John Willmott - The Post-War Years

jw04.jpg

John & Joan on his 90th birthday, 11/18/04

As told by John:

After the war, I flew for American Overseas Airways (AOA). They merged with Pan Am in 1950, and I lost 8 years of seniority (ALPA # 5401) with the likelihood of 7 more as relief captain. Ralph Cox, a friend, was in the same boat but he left AOA earlier because his "Aunt Rebe" in Wildwood, NJ bought him 7 DC-4's outright. He called me since I had checked out as captain and was on the "reserve" list for a new contract or next summer's bus season.

Ralph offered me relief captain and the jump to captain when he got enough DC-4 flying. Paul Campus, a friend, became Chief Pilot. He assigned me the Atlantic Runs and to the Mid East since I had flown them for years while some others flew the Korean War contract. I flew a great mission for the Shah of Iran hauling Howard Piper and his spray planes to Iran and hauling insecticide for a locust elimination program. After a while some complained I got the good trips. Ralph who was a personal friend called me to the Chrysler Building office and told me the situation. He said I had to take 6 months, two 3 month periods flying the Pacific. and said I'd make Captain quicker there since the "new" guys flew the military contract which would put me near the top.

While away flying the Korean Airlift, I became a "war casualty" by not even getting a "Dear John" letter which ended my first marriage. I came home to an empty house. The baby sitter was near the P.O. next door when I came home and told me what had happened. I got family leave but overstayed so was out of a job.

I decided while between jobs and still free to take a trip in my 90-hp Stinson 10-1 to Miami via lighthouse to lighthouse. I hoped to continue to Rio on the PAA coastal "light house" routes. In a last lawyer consultation, my lawyer said he'd like to go with me since he had also gotten a divorce and was free before a new life. We did quick plans and flew out of Danbury, CT one winter morning when the temperature was near zero.
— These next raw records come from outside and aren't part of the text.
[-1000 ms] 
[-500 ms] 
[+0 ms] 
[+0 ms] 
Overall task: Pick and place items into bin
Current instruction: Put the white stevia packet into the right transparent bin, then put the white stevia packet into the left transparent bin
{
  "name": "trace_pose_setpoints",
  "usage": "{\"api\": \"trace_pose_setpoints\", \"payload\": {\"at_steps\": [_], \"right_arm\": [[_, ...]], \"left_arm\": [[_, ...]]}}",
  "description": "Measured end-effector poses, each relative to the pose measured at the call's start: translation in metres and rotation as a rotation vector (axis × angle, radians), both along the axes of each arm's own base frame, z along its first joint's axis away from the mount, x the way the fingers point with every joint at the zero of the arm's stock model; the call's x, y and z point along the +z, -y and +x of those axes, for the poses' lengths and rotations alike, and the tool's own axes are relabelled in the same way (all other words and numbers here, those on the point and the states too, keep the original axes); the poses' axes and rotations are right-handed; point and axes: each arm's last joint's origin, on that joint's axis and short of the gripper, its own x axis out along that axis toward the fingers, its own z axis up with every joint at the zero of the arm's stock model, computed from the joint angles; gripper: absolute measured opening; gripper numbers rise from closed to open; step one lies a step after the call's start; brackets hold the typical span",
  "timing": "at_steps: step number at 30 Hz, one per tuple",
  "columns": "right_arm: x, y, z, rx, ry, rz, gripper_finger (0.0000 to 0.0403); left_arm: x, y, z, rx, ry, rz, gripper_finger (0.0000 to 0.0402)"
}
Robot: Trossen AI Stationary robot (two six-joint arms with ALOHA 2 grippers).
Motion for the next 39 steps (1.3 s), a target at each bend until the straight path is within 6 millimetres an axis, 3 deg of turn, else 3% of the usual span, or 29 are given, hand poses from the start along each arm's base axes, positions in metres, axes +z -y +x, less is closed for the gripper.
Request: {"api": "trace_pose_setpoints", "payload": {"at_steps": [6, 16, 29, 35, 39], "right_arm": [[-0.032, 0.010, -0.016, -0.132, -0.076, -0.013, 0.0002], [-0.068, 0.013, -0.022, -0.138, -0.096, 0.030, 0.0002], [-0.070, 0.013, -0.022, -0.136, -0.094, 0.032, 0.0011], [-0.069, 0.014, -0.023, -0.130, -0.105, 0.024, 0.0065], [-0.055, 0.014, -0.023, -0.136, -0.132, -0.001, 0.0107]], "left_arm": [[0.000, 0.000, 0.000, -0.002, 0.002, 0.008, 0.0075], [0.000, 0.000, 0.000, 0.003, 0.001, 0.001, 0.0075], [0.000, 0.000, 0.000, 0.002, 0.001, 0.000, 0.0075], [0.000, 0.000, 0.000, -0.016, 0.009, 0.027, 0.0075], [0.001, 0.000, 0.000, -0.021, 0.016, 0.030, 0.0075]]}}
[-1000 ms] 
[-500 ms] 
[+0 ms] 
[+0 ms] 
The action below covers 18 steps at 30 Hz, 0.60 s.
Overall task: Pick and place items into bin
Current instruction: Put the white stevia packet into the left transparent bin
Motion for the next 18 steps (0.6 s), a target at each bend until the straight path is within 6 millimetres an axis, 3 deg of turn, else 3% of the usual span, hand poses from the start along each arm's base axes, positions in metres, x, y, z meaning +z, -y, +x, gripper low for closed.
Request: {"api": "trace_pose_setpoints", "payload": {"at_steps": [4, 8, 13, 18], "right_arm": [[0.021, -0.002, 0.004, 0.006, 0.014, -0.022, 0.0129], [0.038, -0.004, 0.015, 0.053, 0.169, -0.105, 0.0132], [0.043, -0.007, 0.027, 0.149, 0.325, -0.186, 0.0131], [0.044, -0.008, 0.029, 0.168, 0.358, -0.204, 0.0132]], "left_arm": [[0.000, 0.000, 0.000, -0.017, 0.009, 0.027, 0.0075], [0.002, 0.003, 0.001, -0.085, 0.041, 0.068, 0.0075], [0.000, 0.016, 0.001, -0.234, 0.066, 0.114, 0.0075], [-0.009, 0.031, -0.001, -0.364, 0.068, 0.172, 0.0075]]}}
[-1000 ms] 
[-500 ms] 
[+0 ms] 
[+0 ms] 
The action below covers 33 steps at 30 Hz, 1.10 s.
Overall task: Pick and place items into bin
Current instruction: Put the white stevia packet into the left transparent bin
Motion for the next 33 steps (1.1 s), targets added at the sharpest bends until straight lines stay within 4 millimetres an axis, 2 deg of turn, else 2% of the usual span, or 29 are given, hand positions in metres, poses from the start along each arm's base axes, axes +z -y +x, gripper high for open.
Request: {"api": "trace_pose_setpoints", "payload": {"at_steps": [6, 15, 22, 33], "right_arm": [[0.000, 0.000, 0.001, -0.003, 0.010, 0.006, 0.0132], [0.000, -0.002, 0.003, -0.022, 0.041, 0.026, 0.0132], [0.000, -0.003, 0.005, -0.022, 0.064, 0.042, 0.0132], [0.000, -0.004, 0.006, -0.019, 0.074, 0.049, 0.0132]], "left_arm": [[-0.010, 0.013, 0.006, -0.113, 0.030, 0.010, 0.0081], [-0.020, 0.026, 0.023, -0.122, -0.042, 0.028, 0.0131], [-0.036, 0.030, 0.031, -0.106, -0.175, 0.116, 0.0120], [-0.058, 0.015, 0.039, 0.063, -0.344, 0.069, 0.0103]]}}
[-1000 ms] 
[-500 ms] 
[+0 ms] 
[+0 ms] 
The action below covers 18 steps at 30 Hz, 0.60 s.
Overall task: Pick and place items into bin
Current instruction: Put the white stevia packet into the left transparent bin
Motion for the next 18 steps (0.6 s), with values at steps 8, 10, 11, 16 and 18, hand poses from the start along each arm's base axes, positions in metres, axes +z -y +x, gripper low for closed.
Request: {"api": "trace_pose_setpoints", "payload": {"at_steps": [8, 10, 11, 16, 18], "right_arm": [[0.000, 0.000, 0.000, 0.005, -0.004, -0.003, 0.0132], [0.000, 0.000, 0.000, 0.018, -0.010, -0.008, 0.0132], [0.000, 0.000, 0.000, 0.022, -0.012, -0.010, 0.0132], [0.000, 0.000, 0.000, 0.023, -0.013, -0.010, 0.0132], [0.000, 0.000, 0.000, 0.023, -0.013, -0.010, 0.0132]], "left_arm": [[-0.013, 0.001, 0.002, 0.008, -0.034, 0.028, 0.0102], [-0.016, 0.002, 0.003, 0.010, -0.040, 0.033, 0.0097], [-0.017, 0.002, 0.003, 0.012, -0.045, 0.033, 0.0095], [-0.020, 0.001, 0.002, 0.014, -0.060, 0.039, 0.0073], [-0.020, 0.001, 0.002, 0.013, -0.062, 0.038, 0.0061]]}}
Key West was my jump off place for Havana in my Stinson following the routes to Rio we flew in the early Pan Am clippers; all daylight VFR except the blind RDF approaches and landings we did with seaplanes. I got to Rancho Boyeros Airport in Havana and found my 90 horses did not perform safely on takeoff with me, my huge lawyer friend, an under-powered friend in a high humidity, high-temperature environment. On takeoff we could not climb high enough to clear all the tall Royal Palms, so snaked through them southbound until near the end of the harbor and turned north over the harbor and passed by Morro Castle Prison at window level headed to the USA.

With the house sold, I slept under my Cape Cod dory on the beach until I got a job in 1953 as student pilot for American Airlines on Convair 240's out of NY at $190 a month, then $375 on line. Got ground school head of class and on line in CV240, but daily growing more broke. Meanwhile, every few weeks I hit on Paul Mlinar. Finally, the next time I went to visit personally, he said he was hiring 4 to 6 new men and needed captain-qualified Relief Captains. I accepted, and quit AA because I could not live, let alone exist and pay my bills. In Feb. 1953, I signed up with Seaboard. Paul Mlinar gave me three bounces at night, instrument approach, engine out and go-around, and made me Relief Captain at $750 a month on DC-4's!


Now in his 90's, John, with Joan's help, has been building a new house in Florida. This is the pond he built.